Like most people, I enjoyed testing OpenAI’s ChatGPT and I was also excited to see what Google’s Bard was capable of. Unlike most people though, I have been following the development of text generation from Markov chains to Andrej Karpathy’s blog post on The Unreasonable Effectiveness of Recurrent Neural Networks. This has allowed me to see past certain misconceptions in the media about both ChatGPT and Bard.
ChatGPT Is Not a Search Engine Replacement (Yet)
ChatGPT is a large language model (LLM) created by OpenAI to provide conversational AI services. It was specifically developed to push the envelope of what is possible with generative natural language processing (NLP) through methods such as generative pre-trained transformers (GPT) and reinforcement learning with human feedback (RLHF). Its positioning as a demonstration of cutting-edge NLP capabilities is apparent in OpenAI’s decision to restrict the model’s access to the Internet. ChatGPT instead extrapolates from its finite but admitted very large training data which was limited to only 2021; so if you ask it about events in 2023, it simply extrapolates believable responses based on its 2021 data. This is something ChatGPT does incredibly well: when asked about the version of PyTorch (a widely-used machine learning framework), it gives a response that is reasonably (and believably) close.
Therein lies the rub. The reason ChatGPT’s responses read as very believable because it was designed to maximize its chances of passing the Turing test, i.e. roleplay as a believable human, rather than be correct all the time. Users without an understanding of what ChatGPT was designed for and how it was trained have arrived at the incorrect impression that it can serve as a replacement for search engines. ChatGPT was never designed for that use case and it is, at the very least, unfair to its developers to measure its capabilities as a search engine and, at the very worst, irresponsible and dangerous to use its outputs without first doing some fact-checking.
Why then is Microsoft touting ChatGPT-powered capabilities in Bing? The short answer (believable but not 100% accurate) is that search engines represent an established business model where advertisers would happily pay top dollar to improve brands’ positioning on search results. The longer and more accurate answer is that Microsoft is in fact incorporating ChatGPT into most of its products, including Microsoft Word and Microsoft Teams. The media has simply latched onto the story of ChatGPT-powered Bing because:
- it represents a bold encroachment by Microsoft upon the search engine space which for decades has been Google’s turf; and
- Bing is a free service unlike licensed software such as Microsoft Office, making it very easy for users to test it.
On a side note, OpenAI is reportedly working on a the next version of its GPT-powered LLM. With Microsoft’s significant investment in the company, it is not unlikely that this new version will be designed specifically for use as part of the Bing search engine.
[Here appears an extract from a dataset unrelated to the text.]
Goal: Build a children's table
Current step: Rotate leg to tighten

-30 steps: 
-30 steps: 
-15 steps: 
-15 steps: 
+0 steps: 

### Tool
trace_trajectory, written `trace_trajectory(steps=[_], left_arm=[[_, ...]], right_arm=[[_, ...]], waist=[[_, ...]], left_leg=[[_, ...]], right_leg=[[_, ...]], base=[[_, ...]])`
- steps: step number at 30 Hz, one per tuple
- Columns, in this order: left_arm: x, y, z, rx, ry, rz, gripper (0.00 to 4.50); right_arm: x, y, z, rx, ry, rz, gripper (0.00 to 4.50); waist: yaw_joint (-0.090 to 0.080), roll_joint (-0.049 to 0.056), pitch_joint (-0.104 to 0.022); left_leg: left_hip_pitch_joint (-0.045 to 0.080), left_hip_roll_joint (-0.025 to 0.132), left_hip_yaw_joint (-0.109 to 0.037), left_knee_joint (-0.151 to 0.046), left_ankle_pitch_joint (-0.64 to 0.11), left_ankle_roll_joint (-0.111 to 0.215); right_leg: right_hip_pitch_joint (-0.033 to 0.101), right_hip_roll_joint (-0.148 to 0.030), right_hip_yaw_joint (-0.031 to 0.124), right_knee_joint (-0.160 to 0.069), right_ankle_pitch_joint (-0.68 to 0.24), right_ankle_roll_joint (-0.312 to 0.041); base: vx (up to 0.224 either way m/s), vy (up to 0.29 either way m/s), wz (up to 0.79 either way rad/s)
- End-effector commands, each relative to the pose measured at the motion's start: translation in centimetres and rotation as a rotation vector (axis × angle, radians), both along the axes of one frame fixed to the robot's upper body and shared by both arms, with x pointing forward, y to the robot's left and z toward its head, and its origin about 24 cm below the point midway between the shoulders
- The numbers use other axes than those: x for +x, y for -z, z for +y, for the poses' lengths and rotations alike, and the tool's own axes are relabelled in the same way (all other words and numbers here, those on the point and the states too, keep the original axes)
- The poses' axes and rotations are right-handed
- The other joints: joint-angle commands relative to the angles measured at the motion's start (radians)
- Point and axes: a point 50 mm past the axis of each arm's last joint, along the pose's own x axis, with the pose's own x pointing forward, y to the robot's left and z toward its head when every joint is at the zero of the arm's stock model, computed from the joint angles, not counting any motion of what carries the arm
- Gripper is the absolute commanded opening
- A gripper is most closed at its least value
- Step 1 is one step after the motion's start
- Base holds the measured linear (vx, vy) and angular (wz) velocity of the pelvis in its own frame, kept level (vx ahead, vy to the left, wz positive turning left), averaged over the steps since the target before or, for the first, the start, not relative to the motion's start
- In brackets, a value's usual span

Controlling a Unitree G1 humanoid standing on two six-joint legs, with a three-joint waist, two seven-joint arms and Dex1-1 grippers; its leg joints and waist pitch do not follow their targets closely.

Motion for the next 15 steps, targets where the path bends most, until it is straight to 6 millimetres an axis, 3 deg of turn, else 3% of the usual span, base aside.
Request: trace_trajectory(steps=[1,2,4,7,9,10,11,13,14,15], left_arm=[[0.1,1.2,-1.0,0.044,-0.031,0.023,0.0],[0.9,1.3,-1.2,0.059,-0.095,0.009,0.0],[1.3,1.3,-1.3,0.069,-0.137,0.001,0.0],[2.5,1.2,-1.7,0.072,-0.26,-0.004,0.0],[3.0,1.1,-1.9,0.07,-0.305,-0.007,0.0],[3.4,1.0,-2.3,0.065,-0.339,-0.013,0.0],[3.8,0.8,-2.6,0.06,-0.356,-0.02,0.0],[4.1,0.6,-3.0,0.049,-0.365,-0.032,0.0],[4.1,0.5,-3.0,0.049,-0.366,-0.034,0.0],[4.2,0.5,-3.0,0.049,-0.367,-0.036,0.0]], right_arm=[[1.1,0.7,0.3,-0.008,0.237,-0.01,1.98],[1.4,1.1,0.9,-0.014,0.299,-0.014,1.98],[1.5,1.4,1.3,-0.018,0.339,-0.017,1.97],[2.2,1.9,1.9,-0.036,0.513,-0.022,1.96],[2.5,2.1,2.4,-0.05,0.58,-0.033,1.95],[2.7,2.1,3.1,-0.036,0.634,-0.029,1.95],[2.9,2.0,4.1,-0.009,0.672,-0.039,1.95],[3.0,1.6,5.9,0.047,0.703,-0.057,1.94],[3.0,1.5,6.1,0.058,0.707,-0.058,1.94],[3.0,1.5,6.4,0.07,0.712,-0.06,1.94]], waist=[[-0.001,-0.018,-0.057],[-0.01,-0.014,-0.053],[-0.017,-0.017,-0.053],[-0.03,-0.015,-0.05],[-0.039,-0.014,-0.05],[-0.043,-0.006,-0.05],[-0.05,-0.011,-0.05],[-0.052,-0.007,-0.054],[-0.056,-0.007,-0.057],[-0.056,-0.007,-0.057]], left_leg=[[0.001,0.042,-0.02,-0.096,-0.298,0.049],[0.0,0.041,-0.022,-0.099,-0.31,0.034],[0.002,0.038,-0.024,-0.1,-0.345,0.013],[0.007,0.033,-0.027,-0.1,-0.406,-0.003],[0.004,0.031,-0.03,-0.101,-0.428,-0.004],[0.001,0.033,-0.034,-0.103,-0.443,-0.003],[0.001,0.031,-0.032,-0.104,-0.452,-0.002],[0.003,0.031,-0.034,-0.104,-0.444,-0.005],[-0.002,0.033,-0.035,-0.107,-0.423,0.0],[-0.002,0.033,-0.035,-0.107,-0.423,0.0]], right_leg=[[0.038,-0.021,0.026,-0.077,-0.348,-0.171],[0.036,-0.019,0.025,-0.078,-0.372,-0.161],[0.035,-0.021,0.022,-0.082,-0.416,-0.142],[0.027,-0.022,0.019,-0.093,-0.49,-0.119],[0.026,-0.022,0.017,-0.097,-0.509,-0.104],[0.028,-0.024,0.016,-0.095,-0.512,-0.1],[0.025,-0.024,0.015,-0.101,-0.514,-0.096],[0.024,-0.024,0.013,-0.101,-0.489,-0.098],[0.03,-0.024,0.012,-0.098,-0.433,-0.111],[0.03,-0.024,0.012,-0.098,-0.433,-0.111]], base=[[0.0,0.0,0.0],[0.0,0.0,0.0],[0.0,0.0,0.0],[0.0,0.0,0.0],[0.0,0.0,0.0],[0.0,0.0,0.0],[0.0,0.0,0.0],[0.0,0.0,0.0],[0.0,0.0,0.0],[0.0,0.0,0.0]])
That said, Google’s release of Bard in reaction to ChatGPT has (perhaps unfairly) been labeled by the press as underwhelming. Any product that is shoehorned into a use case it wasn’t initially designed for (e.g., an LLM being used as a search engine) in reaction to another existing product is unlikely to succeed. The media’s complaints about bard revolve around two main things:
- Bard allegedly provides false information; and
- Bard’s user experience is supposedly boring
The counter-argument to the first point is the same one against the use of ChatGPT as a search engine. At best these LLMs need to balance maximizing accuracy and believability and, at worst, may not emphasize accuracy at all. ChatGPT is supposedly version 3.5 of OpenAI’s GPT-powered LLMs (after GPT, GPT-2, and GPT-3) and has been fine-tuned based on years of human feedback. It is understandable that Bard will need time to reach that level of refinement.
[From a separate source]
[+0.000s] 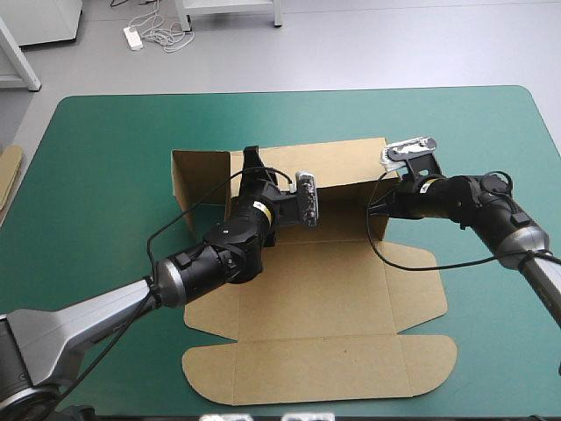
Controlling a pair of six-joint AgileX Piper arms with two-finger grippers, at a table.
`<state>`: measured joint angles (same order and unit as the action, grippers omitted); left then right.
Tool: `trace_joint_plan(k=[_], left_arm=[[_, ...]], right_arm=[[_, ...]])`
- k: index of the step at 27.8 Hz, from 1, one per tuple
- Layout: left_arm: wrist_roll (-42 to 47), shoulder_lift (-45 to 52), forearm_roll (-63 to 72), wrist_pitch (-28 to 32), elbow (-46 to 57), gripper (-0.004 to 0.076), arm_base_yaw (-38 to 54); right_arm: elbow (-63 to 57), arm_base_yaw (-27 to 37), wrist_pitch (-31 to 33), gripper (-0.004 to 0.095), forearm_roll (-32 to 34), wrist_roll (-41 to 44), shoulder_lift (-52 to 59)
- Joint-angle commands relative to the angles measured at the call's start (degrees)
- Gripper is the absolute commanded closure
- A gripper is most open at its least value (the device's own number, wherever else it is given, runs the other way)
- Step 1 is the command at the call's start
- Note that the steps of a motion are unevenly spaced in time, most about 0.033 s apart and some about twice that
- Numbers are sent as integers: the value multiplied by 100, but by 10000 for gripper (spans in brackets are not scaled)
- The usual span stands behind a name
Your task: Fold the box
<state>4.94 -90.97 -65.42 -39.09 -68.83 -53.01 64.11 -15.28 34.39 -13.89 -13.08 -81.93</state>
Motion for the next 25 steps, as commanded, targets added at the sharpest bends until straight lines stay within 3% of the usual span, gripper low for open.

As for the second point, user experience is another thing that improves over time as companies get more feedback from users. It can be argued that among the many breakthroughs of ChatGPT was finding a user-friendly interface for testers and eventual users to enjoy using it. Previous versions of OpenAI’s GPT-powered LLMs (several of which I also tested and even deployed on my own machine) were designed to complete user provided prompts instead of replying as a chatbot. By framing the ChatGPT as a chatbot instead of a text-generation model, OpenAI succeeded in finding a user experience that delighted users instead.
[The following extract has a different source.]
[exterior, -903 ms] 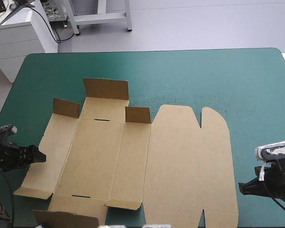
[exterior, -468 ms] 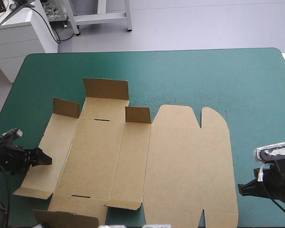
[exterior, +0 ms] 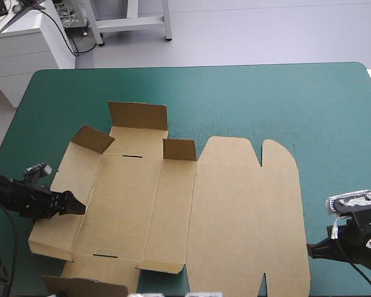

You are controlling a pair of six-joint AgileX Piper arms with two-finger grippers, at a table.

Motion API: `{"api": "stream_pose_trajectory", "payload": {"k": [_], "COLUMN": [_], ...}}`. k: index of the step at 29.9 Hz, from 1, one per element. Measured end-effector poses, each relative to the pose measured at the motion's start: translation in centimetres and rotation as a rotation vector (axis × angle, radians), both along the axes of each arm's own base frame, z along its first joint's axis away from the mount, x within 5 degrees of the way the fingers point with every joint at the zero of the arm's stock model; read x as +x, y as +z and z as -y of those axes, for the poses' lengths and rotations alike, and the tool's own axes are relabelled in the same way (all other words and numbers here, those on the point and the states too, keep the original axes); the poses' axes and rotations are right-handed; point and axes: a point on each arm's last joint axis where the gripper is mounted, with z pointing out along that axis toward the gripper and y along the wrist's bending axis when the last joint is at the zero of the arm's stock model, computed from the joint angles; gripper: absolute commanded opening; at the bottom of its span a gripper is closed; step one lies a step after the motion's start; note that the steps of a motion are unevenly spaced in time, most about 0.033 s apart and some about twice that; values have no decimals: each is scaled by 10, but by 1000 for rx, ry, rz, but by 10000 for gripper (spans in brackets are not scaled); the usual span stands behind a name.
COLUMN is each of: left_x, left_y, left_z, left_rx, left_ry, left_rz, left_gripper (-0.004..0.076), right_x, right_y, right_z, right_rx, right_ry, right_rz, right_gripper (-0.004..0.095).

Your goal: Fold the box

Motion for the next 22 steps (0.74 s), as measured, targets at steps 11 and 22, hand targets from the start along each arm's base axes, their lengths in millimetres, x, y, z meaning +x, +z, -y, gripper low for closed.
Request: {"api": "stream_pose_trajectory", "payload": {"k": [11, 22], "left_x": [0, 0], "left_y": [-3, 1], "left_z": [7, 10], "left_rx": [48, 9], "left_ry": [-53, -55], "left_rz": [-41, -45], "left_gripper": [78, -8], "right_x": [0, 0], "right_y": [0, 0], "right_z": [0, 0], "right_rx": [-4, -4], "right_ry": [5, 5], "right_rz": [2, 4], "right_gripper": [-19, -19]}}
P.S.: OpenAI Is Not a “Small Startup”
There have also been numerous stories circulating presenting OpenAI as a tiny startup that beat the behemoth that is Google in some sort of David versus Goliath tale. While this certainly makes a clickbaity (and believable) headline, this isn’t 100% true either.
While OpenAI was originally a non-profit with a small team, it boasts both:
- financial backing (at various times) from giants such as Microsoft, Amazon Web Services, Peter Thiel, and Elon Musk; and
- a highly-regarded and well-compensated research team including OpenAI co-founder and former Google machine learning expert Ilya Sutskever.
In an extremely technical field such as machine learning, team size doesn’t affect results as much as individuals’ expertise. It is therefore come as no surprise that the OpenAI team can produce such impressive models despite being depicted by the media as a minnow compared to Google.